- Parent house: Capetian dynasty
- Country: Duchy of Burgundy
- Founded: 1032; 994 years ago
- Founder: Robert of Burgundy
- Final ruler: Philip of Burgundy
- Titles: Duke of Burgundy; King of Portugal;
- Dissolution: 1361; 665 years ago (ducal line) 1383; 643 years ago (Portuguese line)
- Cadet branches: Portuguese House of Burgundy House of Aviz House of Coimbra House of Lancastre; ; House of Braganza House of Brazil House of Brazil-Saxe-Coburg-Gota; House of Orleans-Brazil; ; ; House of Cadaval; House of Lavradio; House of Abrantes; ; ;

= House of Burgundy =

Dukes of Burgundy, 1032 to 1361

The House of Burgundy (/ˈbɜrgəndi/) was a cadet branch of the Capetian dynasty, descending from Robert I, Duke of Burgundy, a younger son of King Robert II of France.
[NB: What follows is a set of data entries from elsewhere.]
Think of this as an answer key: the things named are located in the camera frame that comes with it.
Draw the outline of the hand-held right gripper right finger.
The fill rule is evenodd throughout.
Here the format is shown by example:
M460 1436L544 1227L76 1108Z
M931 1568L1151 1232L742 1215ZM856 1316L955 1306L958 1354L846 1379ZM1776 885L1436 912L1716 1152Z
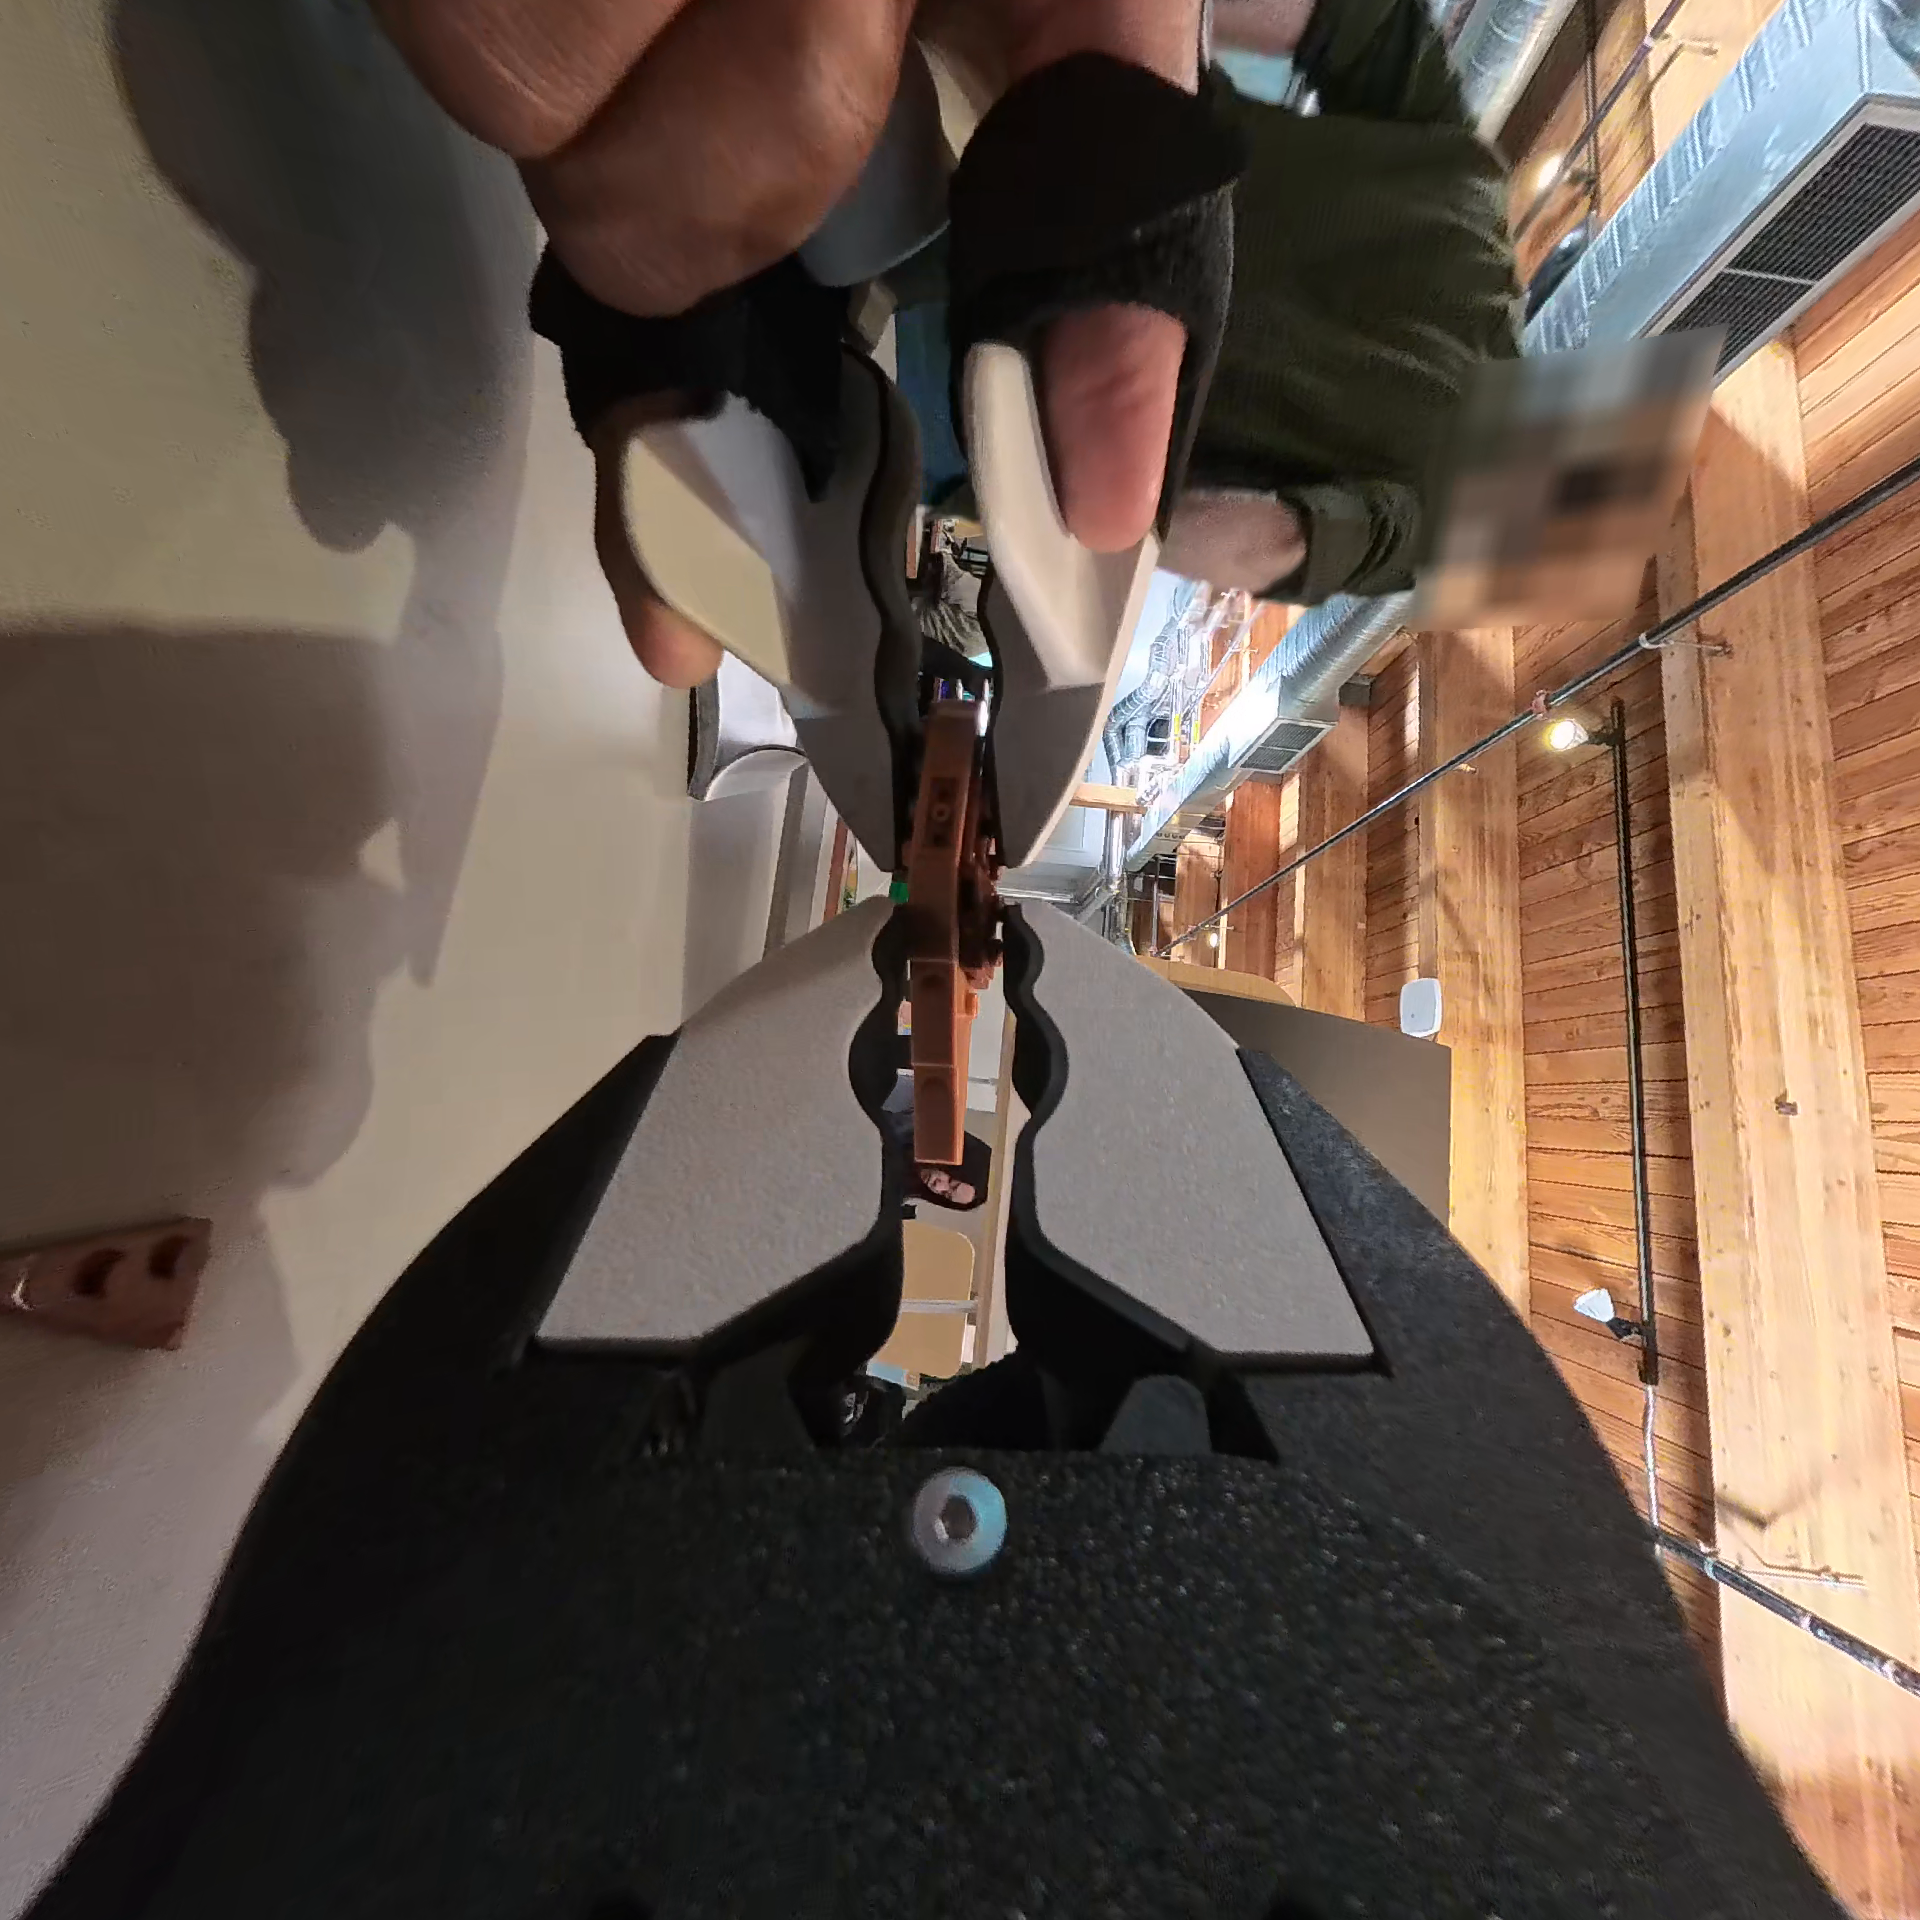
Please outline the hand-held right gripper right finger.
M1232 1037L1052 905L1004 929L1020 1247L1171 1349L1368 1364L1375 1345Z

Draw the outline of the thin black rod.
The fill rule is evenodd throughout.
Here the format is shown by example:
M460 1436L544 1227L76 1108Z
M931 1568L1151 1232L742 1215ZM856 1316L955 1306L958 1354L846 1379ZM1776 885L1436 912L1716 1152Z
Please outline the thin black rod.
M1693 628L1707 612L1724 609L1727 602L1738 600L1754 585L1759 585L1774 571L1810 556L1823 541L1831 541L1836 536L1847 531L1850 527L1858 523L1863 516L1877 512L1880 506L1890 504L1893 499L1901 496L1906 489L1916 487L1918 482L1918 460L1908 460L1903 467L1893 472L1888 477L1880 477L1877 484L1856 491L1832 512L1814 519L1810 529L1789 539L1772 547L1758 560L1744 565L1730 578L1716 583L1711 591L1699 594L1693 602L1680 607L1680 610L1670 612L1668 617L1660 619L1650 628L1636 634L1631 641L1615 647L1610 657L1603 657L1595 666L1591 666L1584 675L1557 687L1557 689L1541 689L1532 697L1532 701L1510 714L1501 720L1499 727L1492 732L1474 738L1462 751L1453 753L1451 756L1437 762L1426 772L1407 779L1404 787L1391 789L1379 805L1366 808L1356 820L1332 831L1319 844L1311 844L1296 852L1291 860L1280 865L1272 873L1256 881L1252 887L1240 892L1239 896L1223 904L1213 914L1179 929L1158 946L1155 946L1147 955L1149 957L1171 957L1172 952L1181 944L1189 944L1212 929L1226 923L1235 911L1248 905L1251 900L1269 895L1275 890L1285 877L1307 869L1315 865L1316 858L1340 848L1342 844L1350 842L1352 836L1364 836L1382 817L1391 815L1407 801L1422 796L1431 785L1437 785L1453 772L1471 769L1483 755L1499 747L1509 738L1524 733L1541 724L1549 714L1559 714L1563 708L1576 707L1598 684L1612 679L1615 673L1636 666L1644 657L1670 651L1683 632Z

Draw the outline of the brown wedge brick plate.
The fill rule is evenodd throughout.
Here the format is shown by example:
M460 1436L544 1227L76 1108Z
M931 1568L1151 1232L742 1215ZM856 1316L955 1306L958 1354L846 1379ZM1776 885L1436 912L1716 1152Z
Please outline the brown wedge brick plate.
M208 1263L211 1220L37 1240L3 1250L3 1313L111 1347L180 1347Z

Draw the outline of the light grey desk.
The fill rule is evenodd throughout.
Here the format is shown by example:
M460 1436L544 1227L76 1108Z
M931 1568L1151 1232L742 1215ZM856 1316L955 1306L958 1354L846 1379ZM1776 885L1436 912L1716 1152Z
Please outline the light grey desk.
M4 1319L4 1915L398 1274L762 961L539 237L366 4L4 4L4 1244L211 1220L183 1347Z

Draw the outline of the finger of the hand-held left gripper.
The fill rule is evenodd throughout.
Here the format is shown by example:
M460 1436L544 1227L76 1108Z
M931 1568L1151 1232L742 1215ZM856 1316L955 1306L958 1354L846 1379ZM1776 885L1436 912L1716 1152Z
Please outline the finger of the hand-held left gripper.
M1092 760L1132 621L1110 625L1094 643L1092 666L1074 663L1053 684L1007 592L982 592L979 615L991 651L987 760L998 861L1020 869L1048 840Z
M838 372L831 480L799 527L787 708L830 805L888 873L922 763L922 628L904 577L922 436L891 378L863 353L840 353Z

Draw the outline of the silver ventilation duct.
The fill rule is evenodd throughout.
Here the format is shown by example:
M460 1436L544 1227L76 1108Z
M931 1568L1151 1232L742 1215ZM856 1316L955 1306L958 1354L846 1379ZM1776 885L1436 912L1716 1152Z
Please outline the silver ventilation duct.
M1716 379L1776 341L1918 203L1918 4L1784 2L1527 321L1527 353L1722 330ZM1402 626L1342 594L1259 663L1141 818L1141 873L1251 777L1283 777Z

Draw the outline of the black vertical rod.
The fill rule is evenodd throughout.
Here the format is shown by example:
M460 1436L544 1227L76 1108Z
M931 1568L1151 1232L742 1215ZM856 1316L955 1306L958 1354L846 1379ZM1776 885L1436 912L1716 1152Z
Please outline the black vertical rod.
M1628 796L1626 701L1613 697L1599 744L1610 755L1615 818L1615 905L1622 976L1626 1116L1628 1165L1634 1210L1634 1268L1638 1288L1638 1379L1645 1388L1662 1381L1658 1280L1652 1274L1652 1227L1647 1189L1647 1116L1644 1074L1644 1011L1636 914L1636 865L1631 851L1631 810Z

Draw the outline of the person's left forearm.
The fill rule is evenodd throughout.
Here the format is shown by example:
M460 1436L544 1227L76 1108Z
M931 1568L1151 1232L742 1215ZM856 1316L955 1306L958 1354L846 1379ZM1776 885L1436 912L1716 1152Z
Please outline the person's left forearm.
M1246 141L1232 307L1166 569L1315 609L1405 592L1428 560L1467 399L1520 353L1507 173L1420 2L1213 4Z

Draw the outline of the person's left hand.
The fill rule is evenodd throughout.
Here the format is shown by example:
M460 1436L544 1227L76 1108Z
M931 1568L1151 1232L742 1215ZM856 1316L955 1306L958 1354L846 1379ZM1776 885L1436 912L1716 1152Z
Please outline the person's left hand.
M856 180L907 42L948 48L987 96L1074 56L1196 89L1219 33L1291 56L1315 4L1196 2L399 2L386 35L451 116L516 161L551 251L603 304L671 317L808 241ZM1184 330L1160 311L1068 311L1039 339L1038 399L1071 537L1114 553L1155 531ZM723 649L599 536L621 626L667 689ZM1163 560L1212 585L1287 583L1306 529L1270 495L1192 489Z

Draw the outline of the orange toy brick model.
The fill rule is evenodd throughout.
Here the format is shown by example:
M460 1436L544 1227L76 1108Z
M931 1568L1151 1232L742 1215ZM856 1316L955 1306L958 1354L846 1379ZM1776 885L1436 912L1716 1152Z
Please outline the orange toy brick model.
M954 1168L964 1157L976 1000L1000 961L1000 858L982 714L976 701L938 701L927 711L904 848L915 1159L927 1168Z

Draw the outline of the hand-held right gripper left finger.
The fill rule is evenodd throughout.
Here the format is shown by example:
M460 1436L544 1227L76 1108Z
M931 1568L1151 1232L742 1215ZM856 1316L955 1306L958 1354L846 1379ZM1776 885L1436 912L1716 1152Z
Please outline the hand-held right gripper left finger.
M904 938L863 900L671 1037L539 1323L554 1349L695 1354L811 1336L863 1360L903 1299Z
The House ruled the Duchy of Burgundy from 1032 to 1361 and achieved the recognized title of King of Portugal.

The last member of the House was Philip of Rouvres, who succeeded his grandfather in 1349. Philip died childless in 1361 and the duchy reverted to his liege, who two years later created his son the new duke of Burgundy, thus beginning the Younger House of Burgundy.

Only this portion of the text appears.